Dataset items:
----
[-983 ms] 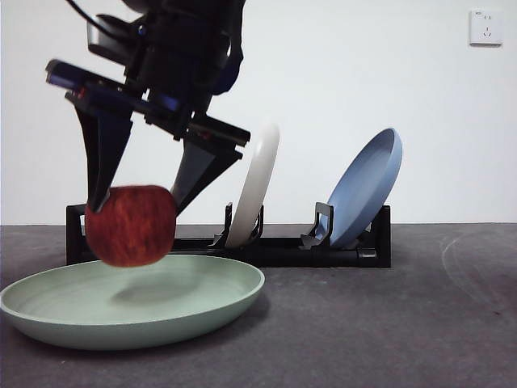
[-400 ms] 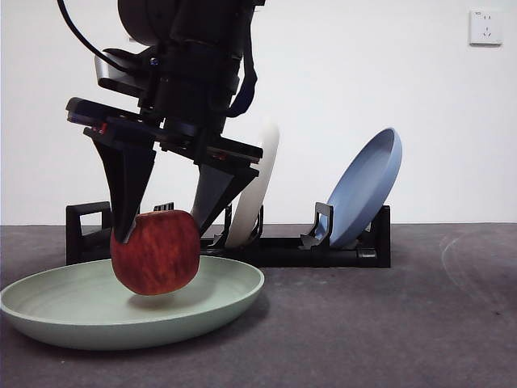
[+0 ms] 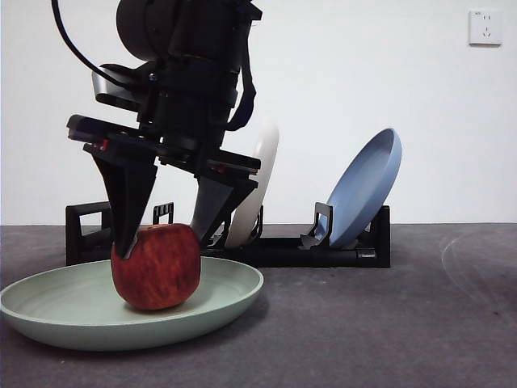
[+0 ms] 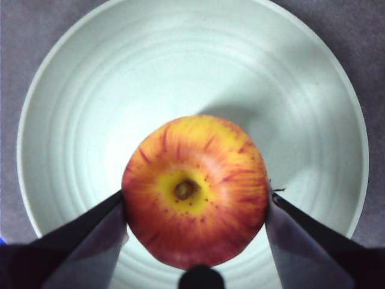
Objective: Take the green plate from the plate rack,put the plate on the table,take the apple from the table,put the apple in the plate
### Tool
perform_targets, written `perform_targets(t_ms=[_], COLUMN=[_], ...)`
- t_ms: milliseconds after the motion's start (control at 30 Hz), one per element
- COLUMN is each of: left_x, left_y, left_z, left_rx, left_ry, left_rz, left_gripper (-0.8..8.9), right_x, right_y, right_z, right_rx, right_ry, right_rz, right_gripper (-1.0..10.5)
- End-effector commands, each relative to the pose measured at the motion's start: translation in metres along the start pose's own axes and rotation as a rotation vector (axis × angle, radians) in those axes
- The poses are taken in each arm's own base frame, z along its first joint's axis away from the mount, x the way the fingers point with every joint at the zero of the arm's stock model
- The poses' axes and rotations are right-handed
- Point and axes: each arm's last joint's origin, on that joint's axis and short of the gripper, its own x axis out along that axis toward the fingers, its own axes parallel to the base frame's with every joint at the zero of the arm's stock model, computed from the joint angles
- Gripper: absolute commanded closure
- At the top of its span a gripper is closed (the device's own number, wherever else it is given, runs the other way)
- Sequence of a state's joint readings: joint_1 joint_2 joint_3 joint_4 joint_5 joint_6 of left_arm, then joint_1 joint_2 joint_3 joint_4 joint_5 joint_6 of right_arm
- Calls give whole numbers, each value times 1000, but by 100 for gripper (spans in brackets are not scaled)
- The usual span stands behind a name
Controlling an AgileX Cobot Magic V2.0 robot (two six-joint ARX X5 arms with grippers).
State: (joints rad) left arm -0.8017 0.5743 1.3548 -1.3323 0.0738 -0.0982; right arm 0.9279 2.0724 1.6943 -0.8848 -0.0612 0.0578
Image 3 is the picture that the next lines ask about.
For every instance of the pale green round plate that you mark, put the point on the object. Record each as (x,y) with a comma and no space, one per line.
(60,307)

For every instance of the blue round plate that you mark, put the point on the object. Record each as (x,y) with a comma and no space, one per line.
(365,186)

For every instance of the red apple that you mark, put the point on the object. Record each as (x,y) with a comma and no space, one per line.
(157,266)

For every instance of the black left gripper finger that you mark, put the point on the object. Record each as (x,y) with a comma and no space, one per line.
(127,194)
(214,198)

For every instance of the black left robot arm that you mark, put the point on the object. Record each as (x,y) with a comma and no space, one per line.
(190,40)

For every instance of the black plate rack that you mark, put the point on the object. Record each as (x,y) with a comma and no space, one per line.
(303,258)

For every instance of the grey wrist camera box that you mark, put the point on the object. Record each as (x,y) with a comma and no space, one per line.
(117,91)

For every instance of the white wall socket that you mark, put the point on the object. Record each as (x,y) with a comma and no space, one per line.
(486,27)

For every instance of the white round plate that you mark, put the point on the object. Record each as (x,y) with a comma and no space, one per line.
(264,178)

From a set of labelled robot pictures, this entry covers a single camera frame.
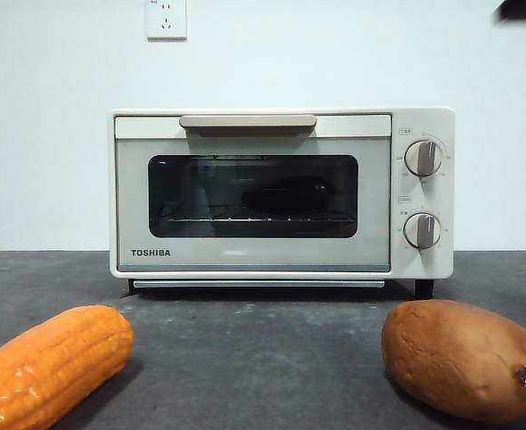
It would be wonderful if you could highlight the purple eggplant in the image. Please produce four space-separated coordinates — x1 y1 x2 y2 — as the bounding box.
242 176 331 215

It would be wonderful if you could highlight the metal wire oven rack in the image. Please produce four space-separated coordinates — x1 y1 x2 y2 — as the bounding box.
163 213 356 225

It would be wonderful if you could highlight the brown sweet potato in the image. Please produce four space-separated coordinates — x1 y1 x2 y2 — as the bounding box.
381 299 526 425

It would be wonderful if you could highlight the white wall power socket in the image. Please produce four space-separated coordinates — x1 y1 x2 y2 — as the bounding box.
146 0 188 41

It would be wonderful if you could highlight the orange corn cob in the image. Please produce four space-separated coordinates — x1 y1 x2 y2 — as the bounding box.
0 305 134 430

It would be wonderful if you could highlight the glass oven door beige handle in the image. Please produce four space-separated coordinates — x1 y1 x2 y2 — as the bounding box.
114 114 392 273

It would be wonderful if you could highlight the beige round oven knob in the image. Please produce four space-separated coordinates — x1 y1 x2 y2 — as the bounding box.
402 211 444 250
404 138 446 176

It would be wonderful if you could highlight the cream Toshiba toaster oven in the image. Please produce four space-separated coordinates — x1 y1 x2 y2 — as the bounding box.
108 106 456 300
----
Count how many lines in the data above hold "base", and give that number by itself.

* **Exercise result**
2